In a quantum world, it’s not all about energy! The dominating principles are different! It’s all about the wave function, which combines both particle and wave pictures for any material particle. It’s not that the particle emits a wave; it is the wave itself. But being a wave doesn’t disqualify it from being a particle. The quantum particle, and basically any microscopic object, shows this dual behavior, particle and wave, which are mutually exclusive entities in our classical understanding of a material particle! This wavelike behavior of the particle allows it to penetrate into the areas that are classically forbidden. That is to say, the wave evolves in space and time (according to a well-defined mathematical framework), and when it confronts the barrier of the world’s potential energy, its form and maybe its direction of propagation change based on the boundary conditions. A particle with energy lower than the barrier can basically get through it; only its oscillation as a wave will be damped out. Penetrating into the barrier, however, does not mean that the particle will certainly reach the other side; There is another boundary condition, the second wall of the potential barrier, where the particle might be again bounced back just as it was probable on the first boundary!  The energy difference, if the particle reaches the other side of the barrier, defines how the resulting wave will look.

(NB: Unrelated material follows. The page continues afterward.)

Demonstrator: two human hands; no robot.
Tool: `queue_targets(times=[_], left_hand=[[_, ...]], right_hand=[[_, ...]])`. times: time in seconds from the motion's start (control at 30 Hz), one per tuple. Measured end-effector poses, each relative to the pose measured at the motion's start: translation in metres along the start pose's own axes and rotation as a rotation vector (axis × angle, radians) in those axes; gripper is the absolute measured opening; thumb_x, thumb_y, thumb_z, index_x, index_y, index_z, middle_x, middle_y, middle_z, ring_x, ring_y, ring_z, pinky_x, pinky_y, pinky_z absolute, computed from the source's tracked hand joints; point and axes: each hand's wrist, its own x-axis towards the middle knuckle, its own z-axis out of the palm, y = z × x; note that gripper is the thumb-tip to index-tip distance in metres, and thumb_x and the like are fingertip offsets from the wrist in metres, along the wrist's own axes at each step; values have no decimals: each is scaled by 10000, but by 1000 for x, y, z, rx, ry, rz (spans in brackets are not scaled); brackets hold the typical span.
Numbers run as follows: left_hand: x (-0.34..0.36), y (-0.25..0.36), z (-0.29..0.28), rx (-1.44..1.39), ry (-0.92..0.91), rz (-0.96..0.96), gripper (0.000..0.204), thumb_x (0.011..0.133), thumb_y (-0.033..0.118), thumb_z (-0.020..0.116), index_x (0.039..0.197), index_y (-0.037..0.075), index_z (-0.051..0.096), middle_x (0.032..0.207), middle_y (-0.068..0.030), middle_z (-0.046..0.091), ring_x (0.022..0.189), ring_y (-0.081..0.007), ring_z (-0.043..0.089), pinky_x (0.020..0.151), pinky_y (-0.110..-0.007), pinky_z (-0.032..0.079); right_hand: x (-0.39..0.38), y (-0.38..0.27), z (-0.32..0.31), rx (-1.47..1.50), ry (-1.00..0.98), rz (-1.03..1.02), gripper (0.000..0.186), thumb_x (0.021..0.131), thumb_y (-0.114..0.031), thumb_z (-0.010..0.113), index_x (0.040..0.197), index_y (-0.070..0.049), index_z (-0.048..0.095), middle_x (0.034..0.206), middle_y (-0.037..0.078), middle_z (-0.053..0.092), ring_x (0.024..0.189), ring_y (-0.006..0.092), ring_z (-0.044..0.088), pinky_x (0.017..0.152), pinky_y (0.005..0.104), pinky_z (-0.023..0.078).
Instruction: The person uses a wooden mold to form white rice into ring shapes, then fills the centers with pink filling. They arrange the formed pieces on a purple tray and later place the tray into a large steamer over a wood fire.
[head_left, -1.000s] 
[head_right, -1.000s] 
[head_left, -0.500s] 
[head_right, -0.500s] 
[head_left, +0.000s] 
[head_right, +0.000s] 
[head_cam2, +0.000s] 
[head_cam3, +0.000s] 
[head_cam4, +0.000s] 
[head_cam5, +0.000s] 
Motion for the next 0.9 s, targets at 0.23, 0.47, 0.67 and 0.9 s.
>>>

Even a particle with an initially higher intrinsic energy than the barrier feels the presence of the barrier in the way that its oscillation will be slower (longer wavelength), if it gets through it. Strangely, there is a probability, even for the high-energy particle, that it might be reflected back from the barrier and not make it to the other side! As seen in both graphs, the wave function of the particle displays an oscillatory pattern in all three regions, with an energy (amplitude) reduction every time that the particle faces a new boundary.

This dual picture of particle and wave for describing the same material particle does not exist classically. Being both particle and wave, or to say neither a pure particle nor a pure wave, is a true reality, that is, not invented but observed in a double-slit experiment where a particle was allowed to pass through two slits. While it was expected that it would appear in front of one slit, depending on where it chose to go through, an interference pattern was observed, which is a characteristic of a wave, showing that the particle, apparently no longer a particle, passed through both slits! It was tried, by closely observing the particle on each slit, to determine through which slit the particle went. But it turned out that every apparatus that could identify the slit only disturbed the particle and destroyed the interference pattern! What could it mean classically?! When you leave the particle by itself in front of a double slit, it shows a wavelike behavior capable of passing through both slits, but when you try to determine its path by doing any measurement, all you see is a normal particle passing through one of the slits! That’s weird! Surely, the rigid concept of either/or (either a particle or a wave gets into trouble with this reality! Only the quantum wave function can describe this strange behavior, a wavelike particle with a probability of being found anywhere before measuring its state. Our act of looking at the particle will knock it out of its capacity to display that wave feature!

Apparently, only microscopic particles behave differently from classical particles. However, if any object is made of atoms, it’s not crazy to think all things, including you and me, also obey the rules of quantum mechanics. Considering a wavy character for the whole world possessing a wave function, just as it’s true for each one of its elements, makes us believe the contrast between the true reality and the portion of reality that we can observe! What happens exactly there, when we try to get close to what is really there! No one really knows, and we leave it to science to further investigate theories or discover new ones. Whatever the outcome, it does not change the fact of living in an uncertain world of endless possibilities ruled by a hidden law of probable outcomes.